=== Task brief ===
Search each line below for "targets", then return the lines where it appears.

=== Extracted data entries ===
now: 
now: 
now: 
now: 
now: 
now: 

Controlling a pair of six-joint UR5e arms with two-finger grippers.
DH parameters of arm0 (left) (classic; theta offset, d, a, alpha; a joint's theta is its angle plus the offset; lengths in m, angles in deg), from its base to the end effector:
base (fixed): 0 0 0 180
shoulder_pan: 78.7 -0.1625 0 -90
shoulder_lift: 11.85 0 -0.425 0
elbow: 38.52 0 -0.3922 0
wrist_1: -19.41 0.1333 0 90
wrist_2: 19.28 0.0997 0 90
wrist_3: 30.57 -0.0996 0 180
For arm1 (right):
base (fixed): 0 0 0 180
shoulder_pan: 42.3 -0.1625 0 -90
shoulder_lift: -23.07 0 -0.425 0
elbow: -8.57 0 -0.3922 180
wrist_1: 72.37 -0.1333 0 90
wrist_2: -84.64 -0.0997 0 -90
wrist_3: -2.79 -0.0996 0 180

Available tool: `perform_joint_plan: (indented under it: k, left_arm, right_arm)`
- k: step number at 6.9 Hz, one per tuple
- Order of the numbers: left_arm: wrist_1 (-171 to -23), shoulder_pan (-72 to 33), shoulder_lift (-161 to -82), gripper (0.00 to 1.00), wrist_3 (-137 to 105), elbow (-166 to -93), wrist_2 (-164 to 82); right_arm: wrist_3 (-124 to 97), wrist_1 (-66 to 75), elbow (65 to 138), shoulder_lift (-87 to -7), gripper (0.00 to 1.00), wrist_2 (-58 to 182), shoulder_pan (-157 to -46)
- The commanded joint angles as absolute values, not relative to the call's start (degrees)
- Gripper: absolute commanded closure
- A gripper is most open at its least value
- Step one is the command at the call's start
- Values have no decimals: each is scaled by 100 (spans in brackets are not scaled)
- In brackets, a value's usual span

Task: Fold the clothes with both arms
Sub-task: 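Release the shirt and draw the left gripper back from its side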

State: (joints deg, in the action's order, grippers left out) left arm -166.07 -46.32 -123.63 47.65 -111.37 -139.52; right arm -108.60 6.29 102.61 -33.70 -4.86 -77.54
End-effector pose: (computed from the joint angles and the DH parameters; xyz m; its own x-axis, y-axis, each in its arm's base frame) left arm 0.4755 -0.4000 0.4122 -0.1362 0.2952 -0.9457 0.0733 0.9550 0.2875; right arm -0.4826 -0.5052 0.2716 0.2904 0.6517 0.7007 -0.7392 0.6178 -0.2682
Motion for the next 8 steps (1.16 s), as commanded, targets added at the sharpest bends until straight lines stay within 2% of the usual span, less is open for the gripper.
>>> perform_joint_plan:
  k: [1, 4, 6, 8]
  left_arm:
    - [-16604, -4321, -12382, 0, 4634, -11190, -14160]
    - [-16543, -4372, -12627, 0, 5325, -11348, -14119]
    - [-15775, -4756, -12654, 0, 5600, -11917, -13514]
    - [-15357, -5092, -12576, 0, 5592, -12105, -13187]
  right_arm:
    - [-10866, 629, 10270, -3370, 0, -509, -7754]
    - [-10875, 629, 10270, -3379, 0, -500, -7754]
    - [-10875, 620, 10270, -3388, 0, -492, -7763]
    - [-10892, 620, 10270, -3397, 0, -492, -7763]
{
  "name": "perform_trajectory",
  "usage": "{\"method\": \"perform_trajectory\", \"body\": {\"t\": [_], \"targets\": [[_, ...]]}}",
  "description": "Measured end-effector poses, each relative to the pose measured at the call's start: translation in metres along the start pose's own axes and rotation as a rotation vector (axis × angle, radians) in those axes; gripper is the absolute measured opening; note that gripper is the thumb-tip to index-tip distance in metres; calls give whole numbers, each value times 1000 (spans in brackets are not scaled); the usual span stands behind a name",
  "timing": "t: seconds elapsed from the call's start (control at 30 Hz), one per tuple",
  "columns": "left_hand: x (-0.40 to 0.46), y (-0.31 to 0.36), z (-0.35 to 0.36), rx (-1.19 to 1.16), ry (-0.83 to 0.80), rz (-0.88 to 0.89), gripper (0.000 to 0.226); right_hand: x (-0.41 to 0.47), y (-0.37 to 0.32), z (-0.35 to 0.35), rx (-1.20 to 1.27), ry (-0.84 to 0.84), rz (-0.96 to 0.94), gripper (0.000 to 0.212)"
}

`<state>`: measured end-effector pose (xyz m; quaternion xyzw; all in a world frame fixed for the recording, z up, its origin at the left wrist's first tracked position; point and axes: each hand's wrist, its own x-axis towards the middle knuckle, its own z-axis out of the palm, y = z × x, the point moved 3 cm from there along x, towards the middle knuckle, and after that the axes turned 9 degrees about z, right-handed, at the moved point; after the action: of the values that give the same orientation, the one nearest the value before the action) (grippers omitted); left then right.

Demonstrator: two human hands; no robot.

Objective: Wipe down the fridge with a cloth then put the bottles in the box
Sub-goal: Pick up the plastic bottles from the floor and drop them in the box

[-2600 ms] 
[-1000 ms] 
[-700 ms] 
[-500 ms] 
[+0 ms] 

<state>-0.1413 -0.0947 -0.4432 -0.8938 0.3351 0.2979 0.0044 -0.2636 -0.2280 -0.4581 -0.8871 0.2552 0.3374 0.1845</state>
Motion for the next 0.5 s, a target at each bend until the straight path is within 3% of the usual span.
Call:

=== Response ===
Motion for the next 8 steps (1.16 s), as commanded, targets added at the sharpest bends until straight lines stay within 2% of the usual span, less is open for the gripper.
  "usage": "{\"method\": \"perform_trajectory\", \"body\": {\"t\": [_], \"targets\": [[_, ...]]}}",

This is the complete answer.